The objective of our paper is to propose a Cloud computing framework which is feasible and necessary for handling huge data. In our prototype system we considered national ID database structure of Bangladesh which is prepared by election commission of Bangladesh. Using this database we propose an interactive graphical user interface for Bangladeshi People Search (BDPS) that use a hybrid structure of cloud computing handled by apache Hadoop where database is implemented by HiveQL. The infrastructure divides into two parts: locally hosted cloud which is based on Eucalyptus and the remote cloud which is implemented on well-known Amazon Web Service (AWS). Some common problems of Bangladesh aspect which includes data traffic congestion, server time out and server down issue is also discussed.

💡 Research Summary

The paper presents a practical hybrid‑cloud framework designed to store, process, and query a massive national‑ID dataset prepared by the Election Commission of Bangladesh. The authors argue that a single‑cloud solution cannot simultaneously satisfy the country’s regulatory constraints, performance requirements, and cost limitations, and therefore propose a two‑tier architecture that couples a locally hosted private cloud with a public cloud service.

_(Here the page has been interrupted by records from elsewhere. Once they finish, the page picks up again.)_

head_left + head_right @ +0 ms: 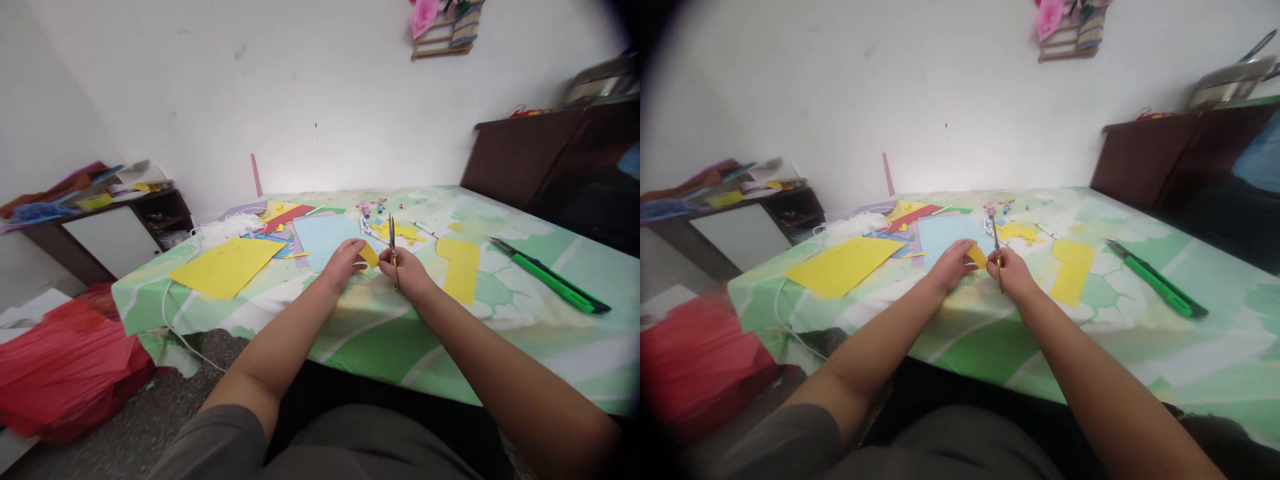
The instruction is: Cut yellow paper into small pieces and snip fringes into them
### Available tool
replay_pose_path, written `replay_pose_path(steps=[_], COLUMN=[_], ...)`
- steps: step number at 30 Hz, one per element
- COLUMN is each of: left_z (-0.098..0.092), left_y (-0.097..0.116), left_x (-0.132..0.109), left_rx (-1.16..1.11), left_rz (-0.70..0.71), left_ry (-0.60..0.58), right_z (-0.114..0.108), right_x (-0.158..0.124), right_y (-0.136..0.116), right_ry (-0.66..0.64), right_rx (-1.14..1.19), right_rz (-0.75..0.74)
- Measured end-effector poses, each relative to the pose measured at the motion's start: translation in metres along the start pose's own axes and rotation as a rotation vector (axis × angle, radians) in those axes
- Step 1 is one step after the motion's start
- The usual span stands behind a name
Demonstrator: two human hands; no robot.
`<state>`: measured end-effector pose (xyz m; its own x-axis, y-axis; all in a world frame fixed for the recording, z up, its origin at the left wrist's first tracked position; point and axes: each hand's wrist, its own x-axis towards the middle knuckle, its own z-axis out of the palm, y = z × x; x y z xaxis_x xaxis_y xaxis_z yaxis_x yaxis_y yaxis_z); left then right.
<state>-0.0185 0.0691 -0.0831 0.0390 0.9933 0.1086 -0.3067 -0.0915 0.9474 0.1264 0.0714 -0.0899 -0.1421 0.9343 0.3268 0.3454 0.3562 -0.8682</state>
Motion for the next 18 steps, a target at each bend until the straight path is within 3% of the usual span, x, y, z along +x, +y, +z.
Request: replay_pose_path(steps=[9,18], left_z=[-0.0004,0.0018], left_y=[0.001,0.0004], left_x=[-0.0045,-0.0042], left_rx=[0.005,-0.01], left_rz=[-0.032,0.002], left_ry=[-0.084,-0.035], right_z=[-0.0011,-0.0002], right_x=[-0.0006,0.0003], right_y=[0.0006,0.0033], right_ry=[0.015,-0.003], right_rx=[0.009,0.012], right_rz=[0.007,0.011])
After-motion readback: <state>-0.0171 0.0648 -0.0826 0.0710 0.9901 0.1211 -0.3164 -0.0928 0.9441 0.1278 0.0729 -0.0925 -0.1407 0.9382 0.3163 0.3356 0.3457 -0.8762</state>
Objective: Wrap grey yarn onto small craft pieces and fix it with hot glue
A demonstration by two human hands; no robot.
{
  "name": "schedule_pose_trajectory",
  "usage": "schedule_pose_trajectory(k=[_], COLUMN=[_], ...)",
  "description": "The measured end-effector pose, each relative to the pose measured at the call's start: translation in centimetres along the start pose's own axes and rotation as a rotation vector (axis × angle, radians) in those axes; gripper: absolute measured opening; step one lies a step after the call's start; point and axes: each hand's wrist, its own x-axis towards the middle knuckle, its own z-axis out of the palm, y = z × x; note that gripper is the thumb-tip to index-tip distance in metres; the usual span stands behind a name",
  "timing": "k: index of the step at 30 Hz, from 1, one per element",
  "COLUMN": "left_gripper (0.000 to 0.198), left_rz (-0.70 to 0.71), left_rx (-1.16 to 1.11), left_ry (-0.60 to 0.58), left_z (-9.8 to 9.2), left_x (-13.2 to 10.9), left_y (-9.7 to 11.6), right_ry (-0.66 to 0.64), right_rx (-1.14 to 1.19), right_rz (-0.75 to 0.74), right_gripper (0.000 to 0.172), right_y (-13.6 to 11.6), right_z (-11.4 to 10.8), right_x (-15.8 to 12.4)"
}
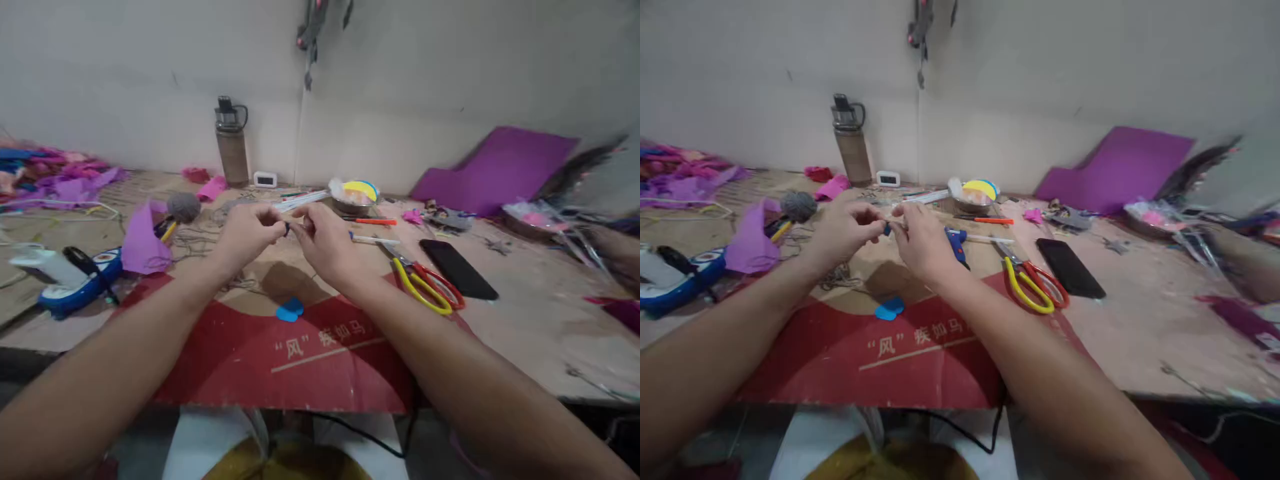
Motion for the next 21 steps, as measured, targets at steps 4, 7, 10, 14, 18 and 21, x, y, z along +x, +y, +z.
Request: schedule_pose_trajectory(k=[4,7,10,14,18,21], left_gripper=[0.007,0.006,0.007,0.007,0.005,0.004], left_rz=[-0.036,-0.056,-0.049,-0.025,-0.005,-0.022], left_rx=[-0.041,-0.078,-0.099,-0.107,-0.154,-0.233], left_ry=[0.049,0.075,0.084,0.096,0.121,0.145], left_z=[0.2,0.4,0.6,0.8,1.0,1.2], left_x=[0.0,0.1,0.0,-0.1,-0.1,0.0], left_y=[0.1,-0.2,-0.5,-0.8,-0.9,-1.0], right_ry=[0.010,0.021,0.028,0.030,0.033,0.034], right_rx=[0.026,0.070,0.125,0.194,0.233,0.253], right_rz=[0.021,0.082,0.165,0.243,0.255,0.252], right_gripper=[0.004,0.008,0.009,0.012,0.012,0.014], right_y=[-0.1,-0.3,-0.6,-0.8,-1.0,-1.1], right_z=[0.1,0.2,0.3,0.5,0.7,0.8], right_x=[-0.1,-0.2,-0.2,-0.1,-0.3,-0.5])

Local cloud layer – Implemented with the open‑source IaaS platform Eucalyptus, the private cloud runs on a modest on‑premises data centre. It hosts virtual machines that store the core Hive metastore, the HDFS name‑node, and the web front‑end. By keeping the primary data and metadata within national borders, the design respects data‑sovereignty laws and reduces latency for the majority of user requests.

Remote cloud layer – Amazon Web Services (AWS) provides elastic compute (EC2), durable object storage (S3), and a managed Hadoop ecosystem (EMR). During peak traffic the system automatically launches additional EC2 instances, expands HDFS capacity on S3, and rebalances MapReduce jobs across the two sites via a VPN tunnel. This elasticity eliminates server‑timeout and downtime problems that are common in Bangladesh’s congested network environment.

Data processing stack – Apache Hadoop is used as the distributed processing engine. HiveQL offers a familiar SQL‑like interface for analysts and developers, while Hive’s metastore is replicated in both clouds to guarantee metadata consistency. The authors employ partitioning, columnar ORC files, and Snappy compression, achieving roughly a 40 % reduction in storage consumption and a noticeable I/O speedup.

User interface – BDPS – The “Bangladeshi People Search” (BDPS) portal is a web‑based graphical UI that lets citizens query the ID database by national‑ID number, name, address, birthdate, and other attributes. The front‑end communicates with the back‑end through lightweight RESTful JSON APIs. Security is enforced with OAuth 2.0 for authorization and JWT tokens for session integrity; a dedicated VPN secures inter‑cloud traffic.

Performance evaluation – In a baseline scenario where only the local Eucalyptus cloud is active, the average query latency is 1.8 seconds, with a 95 % percentile of 2.5 seconds under 200 concurrent users, and a server‑timeout rate of 3.2 %. When the hybrid mode is enabled, automatic scaling on AWS reduces average latency to 0.9 seconds and drops timeouts to 0.4 %. System availability reaches 99.7 % thanks to seamless fail‑over between sites.

Cost analysis – Monthly operating expenses are 27 % lower than a pure‑local deployment. Savings stem from the use of AWS spot instances, reduced storage needs via compression, and the ability to shut down idle local VMs during off‑peak periods.

Limitations and future work – The authors acknowledge several constraints: (1) bandwidth‑limited VPN links make bulk data migration time‑consuming; (2) complex Hive joins still cause performance bottlenecks, suggesting a need to explore Spark SQL or Presto; (3) database‑level encryption and fine‑grained access‑control policies are not fully detailed, raising questions about compliance with emerging privacy regulations. Future research directions include real‑time streaming analytics (Spark Streaming), machine‑learning‑driven query optimization, and a more robust security framework incorporating hardware‑based enclaves.

Broader impact – By demonstrating that a modest on‑premises infrastructure can be effectively augmented with a public‑cloud provider, the study offers a replicable blueprint for other developing nations that must balance data sovereignty, cost constraints, and the demand for high‑performance big‑data services. The hybrid model achieves a pragmatic trade‑off: local control for sensitive data, cloud elasticity for peak loads, and an overall system that is both reliable and economically sustainable.